Madame Thatcher était un leader politique dont les paroles valaient leur pesant d’or. En 1984 déjà, tandis que je préparais notre rencontre [alors numéro deux du régime, l’auteur se rend pour la première fois en visite officielle en Grande-Bretagne, ndlr], j’en étais pleinement conscient. Cette rencontre était la première étape de notre quête d’un langage commun – une quête très difficile.

Notre toute première conversation, à l’occasion d’un repas à Chequers Court, fut très acerbe, quasiment au point de rupture. Raïssa Maximovna [l’épouse de Mikhaïl Gorbatchev, ndlr], qui se tenait à l’autre bout de la table, l’entendit et en fut fort inquiète. Je décidai alors de relâcher la pression.

«Je sais que vous êtes une personne de conviction, attachée à des principes et à des valeurs, dis-je à la Dame de fer. Ceci mérite le plus grand respect. Mais vous devriez garder à l’esprit que vous êtes assise à côté d’une personne faite du même matériau que vous. Et je vous rassure, je n’ai reçu aucune consigne du Politburo pour vous convaincre de rejoindre le Parti communiste.»

Madame Thatcher rit et notre conversation prit un tour normal.

Il y eut de nombreuses rencontres après celle-ci. De nombreuses querelles aussi. Nous étions souvent en désaccord. Elle, par exemple, s’alarmait grandement des négociations que je menais [en 1986] avec Ronald Reagan à Reykjavik en vue d’éliminer toutes les armes nucléaires et les missiles de moyenne portée. «Nous ne survivrons pas à un autre Reykjavik», disait-elle. Et moi je lui répondais: «Trouvez-vous donc si confortable d’être assise sur un baril de poudre nucléaire?»

Comment se fait-il que nous ayons finalement réussi à nous entendre? Je crois que l’une des raisons est que nous avons progressivement développé un rapport personnel, devenu toujours plus amical avec les années. Peut-être avons-nous même atteint un certain degré de confiance mutuelle.

A mes yeux, il était très important que Madame Thatcher ne doute jamais de nos intentions, qu’elle argumente en notre faveur face à ceux qui prétendraient que la perestroïka «n’était qu’une tentative d’endormir la vigilance de l’Ouest».

Et au stade le plus critique de la perestroïka, tandis que se faisait jour le besoin d’un soutien concret aux réformes entreprises dans notre pays, c’est Madame Thatcher qui a activement promu l’idée de notre participation au G7 à Londres, et qui a beaucoup fait pour préparer cette rencontre.
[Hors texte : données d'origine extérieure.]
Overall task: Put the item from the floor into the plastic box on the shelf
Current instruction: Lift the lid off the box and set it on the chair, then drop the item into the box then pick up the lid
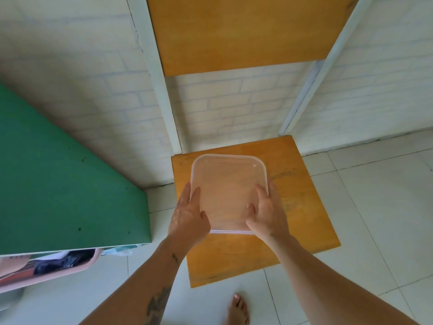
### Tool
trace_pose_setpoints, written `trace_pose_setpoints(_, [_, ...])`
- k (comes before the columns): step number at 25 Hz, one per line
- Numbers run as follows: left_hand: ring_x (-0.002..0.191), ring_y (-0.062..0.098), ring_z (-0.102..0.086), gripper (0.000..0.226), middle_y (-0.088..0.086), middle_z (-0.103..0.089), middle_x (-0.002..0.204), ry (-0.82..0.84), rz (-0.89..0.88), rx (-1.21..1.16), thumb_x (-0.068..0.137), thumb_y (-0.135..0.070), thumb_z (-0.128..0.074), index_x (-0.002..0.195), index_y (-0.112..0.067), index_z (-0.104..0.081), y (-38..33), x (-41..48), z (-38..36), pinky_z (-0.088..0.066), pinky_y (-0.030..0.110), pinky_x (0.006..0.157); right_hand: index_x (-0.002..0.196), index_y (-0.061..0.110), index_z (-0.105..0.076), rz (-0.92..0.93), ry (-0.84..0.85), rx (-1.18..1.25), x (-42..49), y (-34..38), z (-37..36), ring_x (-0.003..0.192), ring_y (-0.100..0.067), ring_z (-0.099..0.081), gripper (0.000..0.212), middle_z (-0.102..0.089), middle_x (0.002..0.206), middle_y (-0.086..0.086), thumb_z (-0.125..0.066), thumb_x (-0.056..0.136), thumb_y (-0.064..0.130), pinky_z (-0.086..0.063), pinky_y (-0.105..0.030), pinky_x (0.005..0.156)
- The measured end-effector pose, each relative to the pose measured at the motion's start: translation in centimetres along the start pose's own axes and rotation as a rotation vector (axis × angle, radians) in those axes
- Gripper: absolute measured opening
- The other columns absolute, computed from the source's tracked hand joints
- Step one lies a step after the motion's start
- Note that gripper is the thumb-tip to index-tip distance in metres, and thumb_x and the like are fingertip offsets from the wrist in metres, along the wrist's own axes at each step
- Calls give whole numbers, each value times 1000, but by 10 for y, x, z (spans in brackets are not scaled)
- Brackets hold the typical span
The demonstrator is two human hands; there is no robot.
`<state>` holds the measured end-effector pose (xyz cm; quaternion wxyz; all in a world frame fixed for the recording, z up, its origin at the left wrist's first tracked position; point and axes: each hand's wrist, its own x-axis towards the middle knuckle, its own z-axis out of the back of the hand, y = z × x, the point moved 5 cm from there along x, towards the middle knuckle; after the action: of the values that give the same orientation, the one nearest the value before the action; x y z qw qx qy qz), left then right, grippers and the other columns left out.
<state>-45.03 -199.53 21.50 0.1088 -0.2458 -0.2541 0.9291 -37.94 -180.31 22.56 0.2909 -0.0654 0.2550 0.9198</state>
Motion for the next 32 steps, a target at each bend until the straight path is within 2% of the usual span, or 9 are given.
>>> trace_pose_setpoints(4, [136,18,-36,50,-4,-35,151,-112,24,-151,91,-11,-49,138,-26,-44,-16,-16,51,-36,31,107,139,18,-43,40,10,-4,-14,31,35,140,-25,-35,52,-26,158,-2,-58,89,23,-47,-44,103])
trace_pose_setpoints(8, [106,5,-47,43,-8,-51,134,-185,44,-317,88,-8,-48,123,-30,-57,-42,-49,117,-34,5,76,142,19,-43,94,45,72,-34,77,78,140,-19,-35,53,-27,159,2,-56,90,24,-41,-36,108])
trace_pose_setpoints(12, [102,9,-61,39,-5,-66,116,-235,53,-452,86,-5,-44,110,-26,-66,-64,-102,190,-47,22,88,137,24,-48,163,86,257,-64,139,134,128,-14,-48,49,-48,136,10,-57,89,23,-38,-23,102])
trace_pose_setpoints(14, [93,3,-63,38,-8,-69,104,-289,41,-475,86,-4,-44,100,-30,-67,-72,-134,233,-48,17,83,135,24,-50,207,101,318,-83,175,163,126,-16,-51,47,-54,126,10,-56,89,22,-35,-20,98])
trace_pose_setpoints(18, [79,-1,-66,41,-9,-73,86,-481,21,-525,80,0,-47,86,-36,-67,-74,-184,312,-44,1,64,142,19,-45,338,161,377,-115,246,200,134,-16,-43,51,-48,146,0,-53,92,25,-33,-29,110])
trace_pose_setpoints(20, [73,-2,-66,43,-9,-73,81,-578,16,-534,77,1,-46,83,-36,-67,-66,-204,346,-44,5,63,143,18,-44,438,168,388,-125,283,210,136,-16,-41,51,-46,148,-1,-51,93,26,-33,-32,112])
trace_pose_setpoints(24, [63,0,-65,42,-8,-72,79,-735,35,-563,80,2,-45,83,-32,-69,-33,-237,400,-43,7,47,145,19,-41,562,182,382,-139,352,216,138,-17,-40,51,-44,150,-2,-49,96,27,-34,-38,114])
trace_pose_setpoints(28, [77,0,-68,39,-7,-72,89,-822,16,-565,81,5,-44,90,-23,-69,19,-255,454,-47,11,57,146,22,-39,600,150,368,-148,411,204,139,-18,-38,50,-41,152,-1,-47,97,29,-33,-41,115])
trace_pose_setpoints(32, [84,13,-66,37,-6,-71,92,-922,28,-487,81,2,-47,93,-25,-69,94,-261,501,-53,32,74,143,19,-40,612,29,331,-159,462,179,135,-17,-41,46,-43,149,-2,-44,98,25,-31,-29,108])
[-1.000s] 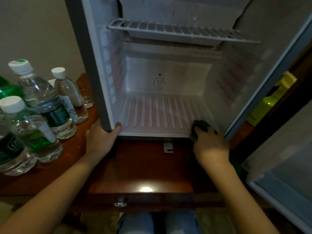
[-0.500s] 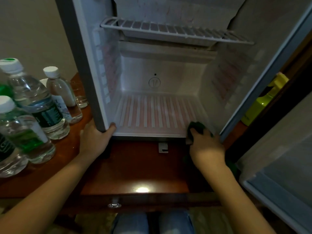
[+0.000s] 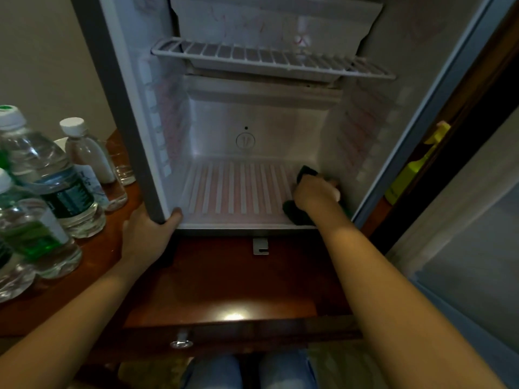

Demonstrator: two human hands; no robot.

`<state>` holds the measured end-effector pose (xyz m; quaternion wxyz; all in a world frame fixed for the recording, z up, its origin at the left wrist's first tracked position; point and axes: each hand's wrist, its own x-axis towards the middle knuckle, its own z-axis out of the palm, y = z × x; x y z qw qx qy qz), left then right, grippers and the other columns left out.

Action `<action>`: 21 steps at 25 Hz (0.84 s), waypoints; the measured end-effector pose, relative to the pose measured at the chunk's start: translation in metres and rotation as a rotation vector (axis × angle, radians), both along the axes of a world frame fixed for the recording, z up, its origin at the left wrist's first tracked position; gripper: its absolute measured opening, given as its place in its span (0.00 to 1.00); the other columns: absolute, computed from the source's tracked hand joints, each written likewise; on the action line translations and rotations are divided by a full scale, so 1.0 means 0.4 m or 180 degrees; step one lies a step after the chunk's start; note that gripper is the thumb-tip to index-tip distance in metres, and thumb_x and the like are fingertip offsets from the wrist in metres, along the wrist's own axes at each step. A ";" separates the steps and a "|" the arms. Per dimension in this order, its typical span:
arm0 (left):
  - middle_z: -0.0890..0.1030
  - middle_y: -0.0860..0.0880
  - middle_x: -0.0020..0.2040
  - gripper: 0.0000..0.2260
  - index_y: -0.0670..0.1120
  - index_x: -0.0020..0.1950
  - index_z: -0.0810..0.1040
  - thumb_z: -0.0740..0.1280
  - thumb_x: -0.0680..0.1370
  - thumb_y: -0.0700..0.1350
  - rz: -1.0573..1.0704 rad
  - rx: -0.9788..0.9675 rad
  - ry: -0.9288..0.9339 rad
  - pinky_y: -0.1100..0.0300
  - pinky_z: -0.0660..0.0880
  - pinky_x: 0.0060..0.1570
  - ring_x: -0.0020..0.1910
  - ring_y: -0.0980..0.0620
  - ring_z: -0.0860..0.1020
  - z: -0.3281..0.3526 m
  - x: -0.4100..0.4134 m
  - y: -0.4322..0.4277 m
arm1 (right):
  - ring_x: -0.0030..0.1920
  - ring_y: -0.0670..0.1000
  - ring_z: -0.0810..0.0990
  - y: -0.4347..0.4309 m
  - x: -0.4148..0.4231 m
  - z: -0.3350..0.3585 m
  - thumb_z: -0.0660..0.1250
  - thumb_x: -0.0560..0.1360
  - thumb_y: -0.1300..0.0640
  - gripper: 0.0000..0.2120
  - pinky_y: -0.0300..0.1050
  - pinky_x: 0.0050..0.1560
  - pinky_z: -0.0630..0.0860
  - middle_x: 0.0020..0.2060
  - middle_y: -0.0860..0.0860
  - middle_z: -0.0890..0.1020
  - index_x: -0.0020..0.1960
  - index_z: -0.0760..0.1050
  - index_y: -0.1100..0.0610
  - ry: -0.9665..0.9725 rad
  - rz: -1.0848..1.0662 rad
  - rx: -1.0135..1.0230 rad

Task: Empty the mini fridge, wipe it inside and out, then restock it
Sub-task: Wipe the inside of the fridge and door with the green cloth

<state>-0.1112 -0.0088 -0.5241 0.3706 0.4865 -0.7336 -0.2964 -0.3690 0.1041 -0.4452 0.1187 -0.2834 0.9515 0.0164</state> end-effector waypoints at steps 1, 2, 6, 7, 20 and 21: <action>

Lorsque la rencontre a eu lieu en juillet 1991, toutefois, elle n’était déjà plus premier ministre. Six mois auparavant, les dirigeants du Parti conservateur britannique avaient pris la décision de la remplacer. Ainsi nous sommes-nous rencontrés à l’ambassade soviétique à Londres.

Je me souviens de notre conversation. Naturellement, a déclaré Madame Thatcher, c’est bien que votre rencontre avec le G7 ait eu lieu; en réalité, tout durant cette rencontre a porté sur votre participation et sur la nécessité d’intégrer l’Union soviétique au sein de l’économie mondiale. Il est désormais admis que l’Union soviétique est irréversiblement engagée sur la voie des réformes, et que ces réformes bénéficient du soutien du peuple et méritent le soutien de l’Ouest. Mais – et là, elle a semblé littéralement submergée par l’émotion – elle a ajouté:

«Pourquoi les dirigeants du G7 ne prennent-ils pas des mesures de soutien concrètes et pratiques? Quelles dispositions ont-ils arrêtées? Ils vous laissent tomber. Mais, maintenant qu’ils ont affirmé leur soutien et leur coopération, ils doivent être pris au mot. Ne les laissez pas partir, demandez des actes concrets!»

Le putsch d’août 1991 a mis fin à nos projets; la perestroïka a été interrompue. Il est intéressant de constater que Madame Thatcher, qui a toujours proclamé sa foi dans le libre marché, se montrait sceptique à l’égard de la «thérapie de choc», approche choisie par nos réformateurs les plus radicaux.

Nous nous sommes rencontrés à plusieurs reprises ensuite, et avons parlé de cela et de beaucoup d’autres choses, et nous nous sommes encore disputés, mais nous avons toujours été d’accord sur le fait que notre génération de politiciens avait reçu une mission majeure: mettre fin à la Guerre froide – et cette mission, nous l’avons accomplie.

Margaret Thatcher était un grand leader politique et une personnalité extraordinaire. Elle restera dans nos mémoires et dans l’Histoire.